I wrote this book because I fell in love with a story. But the idea for the book came well before I had good reason to write it - before I had a story to fall in love with. It began, really, with an innocent question: how did one of the poorest teams in baseball, the Oakland Athletics, win so many games?
With these words Michael Lewis launches us into the funniest, smartest, and most contrarian book since, well, since Liar's Poker. Moneyball is a quest for something as elusive as the Holy Grail, something that money apparently can't buy: the secret of success in baseball. The logical places to look would be the front offices of major league teams, and the dugouts. But the real jackpot is a cache of numbers collected over the years by a strange brotherhood of amateur baseball enthusiasts: software engineers, statisticians, Wall Street analysts, lawyers and physics professors.

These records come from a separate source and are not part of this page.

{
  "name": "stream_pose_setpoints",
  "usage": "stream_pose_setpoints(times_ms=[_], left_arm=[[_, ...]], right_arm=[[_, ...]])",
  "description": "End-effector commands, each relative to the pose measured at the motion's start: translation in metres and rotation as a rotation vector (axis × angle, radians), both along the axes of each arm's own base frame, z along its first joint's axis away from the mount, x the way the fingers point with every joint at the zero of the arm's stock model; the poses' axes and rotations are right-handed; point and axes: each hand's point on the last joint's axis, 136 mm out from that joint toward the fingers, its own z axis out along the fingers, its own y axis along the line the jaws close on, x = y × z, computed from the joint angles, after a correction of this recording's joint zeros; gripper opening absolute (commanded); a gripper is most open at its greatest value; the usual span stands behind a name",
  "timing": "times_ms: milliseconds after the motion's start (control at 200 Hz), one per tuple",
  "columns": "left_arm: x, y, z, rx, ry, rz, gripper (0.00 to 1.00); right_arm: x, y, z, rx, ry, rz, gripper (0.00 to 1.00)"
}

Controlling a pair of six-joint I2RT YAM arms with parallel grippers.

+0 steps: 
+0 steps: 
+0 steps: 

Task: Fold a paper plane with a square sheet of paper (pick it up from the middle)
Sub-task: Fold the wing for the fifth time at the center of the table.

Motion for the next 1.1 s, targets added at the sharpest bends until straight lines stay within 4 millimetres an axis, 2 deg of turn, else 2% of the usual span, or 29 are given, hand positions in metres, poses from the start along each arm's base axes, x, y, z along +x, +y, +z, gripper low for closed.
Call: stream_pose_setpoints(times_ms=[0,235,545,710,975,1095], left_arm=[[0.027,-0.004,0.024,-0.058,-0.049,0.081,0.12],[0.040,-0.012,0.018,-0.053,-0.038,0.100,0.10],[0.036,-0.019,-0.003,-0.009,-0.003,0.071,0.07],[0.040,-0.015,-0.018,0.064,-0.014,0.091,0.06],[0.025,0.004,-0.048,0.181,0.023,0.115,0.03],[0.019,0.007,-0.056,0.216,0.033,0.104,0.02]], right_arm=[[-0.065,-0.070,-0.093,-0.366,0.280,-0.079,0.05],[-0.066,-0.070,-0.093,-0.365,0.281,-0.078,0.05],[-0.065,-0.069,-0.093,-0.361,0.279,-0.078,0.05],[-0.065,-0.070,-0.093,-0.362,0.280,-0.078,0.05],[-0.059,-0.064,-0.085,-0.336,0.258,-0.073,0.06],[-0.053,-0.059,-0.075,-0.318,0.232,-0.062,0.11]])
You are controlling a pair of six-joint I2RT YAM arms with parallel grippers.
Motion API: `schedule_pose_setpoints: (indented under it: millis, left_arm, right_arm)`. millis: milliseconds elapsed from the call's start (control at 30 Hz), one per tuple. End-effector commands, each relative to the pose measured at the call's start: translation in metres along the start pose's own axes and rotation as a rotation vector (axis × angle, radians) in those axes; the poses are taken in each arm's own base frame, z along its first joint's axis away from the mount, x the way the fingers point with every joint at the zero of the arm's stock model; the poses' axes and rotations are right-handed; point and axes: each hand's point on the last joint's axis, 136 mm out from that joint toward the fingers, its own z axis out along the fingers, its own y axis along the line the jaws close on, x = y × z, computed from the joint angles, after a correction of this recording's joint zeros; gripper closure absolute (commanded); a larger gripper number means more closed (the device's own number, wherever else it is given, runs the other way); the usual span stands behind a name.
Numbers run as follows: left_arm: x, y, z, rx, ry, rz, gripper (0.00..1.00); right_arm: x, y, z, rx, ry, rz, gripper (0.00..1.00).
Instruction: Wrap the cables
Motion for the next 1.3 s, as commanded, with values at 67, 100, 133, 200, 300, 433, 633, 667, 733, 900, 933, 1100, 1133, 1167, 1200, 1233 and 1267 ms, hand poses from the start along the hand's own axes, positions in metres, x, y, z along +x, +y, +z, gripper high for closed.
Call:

These numbers prove that the traditional yardsticks of success for players and teams are fatally flawed. This information has been around for years, and nobody paid it any mind. And then came Billy Beane, General Manager of the Oakland Athletics. Billy paid attention to those numbers, and this book records his astonishing experiment in finding and fielding a team that nobody else wanted.
In a narrative full of fabulous characters and brilliant excursions into the unexpected, Michael Lewis shows us how and why the new baseball knowledge works. He also sets up a sly and hilarious morality tale: Big Money, like Goliath, is always supposed to win...how can we not cheer for David?